YOUR TASK | Find and copy each line of the listing below that has the word "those" in it.
(Beginning of DATA SHOWN)
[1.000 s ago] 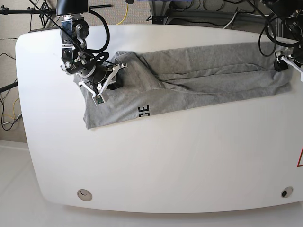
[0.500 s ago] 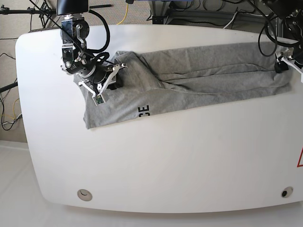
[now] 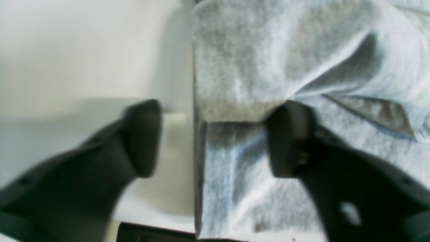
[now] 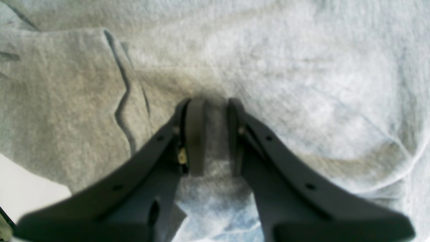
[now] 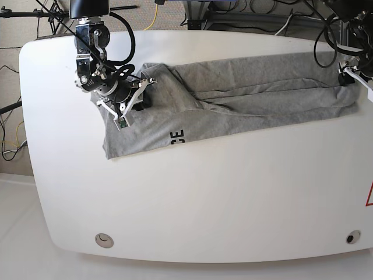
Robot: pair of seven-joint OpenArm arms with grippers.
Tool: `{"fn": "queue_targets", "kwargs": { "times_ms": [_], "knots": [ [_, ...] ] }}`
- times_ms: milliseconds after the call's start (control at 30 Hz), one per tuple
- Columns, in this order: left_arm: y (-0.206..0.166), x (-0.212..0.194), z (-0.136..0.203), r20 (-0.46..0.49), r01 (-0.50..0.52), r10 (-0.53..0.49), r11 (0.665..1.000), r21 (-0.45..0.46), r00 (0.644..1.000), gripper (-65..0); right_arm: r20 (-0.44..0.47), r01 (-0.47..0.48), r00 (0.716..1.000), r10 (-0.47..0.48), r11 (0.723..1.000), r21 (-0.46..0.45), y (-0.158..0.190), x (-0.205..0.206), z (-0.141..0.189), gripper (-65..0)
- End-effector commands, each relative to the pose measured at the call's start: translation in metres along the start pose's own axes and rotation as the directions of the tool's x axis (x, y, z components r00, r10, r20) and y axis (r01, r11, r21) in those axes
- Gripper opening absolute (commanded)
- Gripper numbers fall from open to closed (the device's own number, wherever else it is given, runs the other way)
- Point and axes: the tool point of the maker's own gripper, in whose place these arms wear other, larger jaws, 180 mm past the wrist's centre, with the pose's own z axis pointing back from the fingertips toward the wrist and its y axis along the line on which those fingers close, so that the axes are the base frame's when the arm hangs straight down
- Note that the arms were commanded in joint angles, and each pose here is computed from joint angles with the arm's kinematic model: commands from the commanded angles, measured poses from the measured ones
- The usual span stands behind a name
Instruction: Fold the T-shirt properly
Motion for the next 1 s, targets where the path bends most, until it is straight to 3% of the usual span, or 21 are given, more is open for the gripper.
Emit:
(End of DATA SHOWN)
EXERCISE SOLUTION |
- End-effector commands, each relative to the pose measured at the call's start: translation in metres along the start pose's own axes and rotation as the directions of the tool's x axis (x, y, z components r00, r10, r20) and y axis (r01, r11, r21) in those axes
- Point and axes: the tool point of the maker's own gripper, in whose place these arms wear other, larger jaws, 180 mm past the wrist's centre, with the pose's own z axis pointing back from the fingertips toward the wrist and its y axis along the line on which those fingers close, so that the axes are the base frame's when the arm hangs straight down

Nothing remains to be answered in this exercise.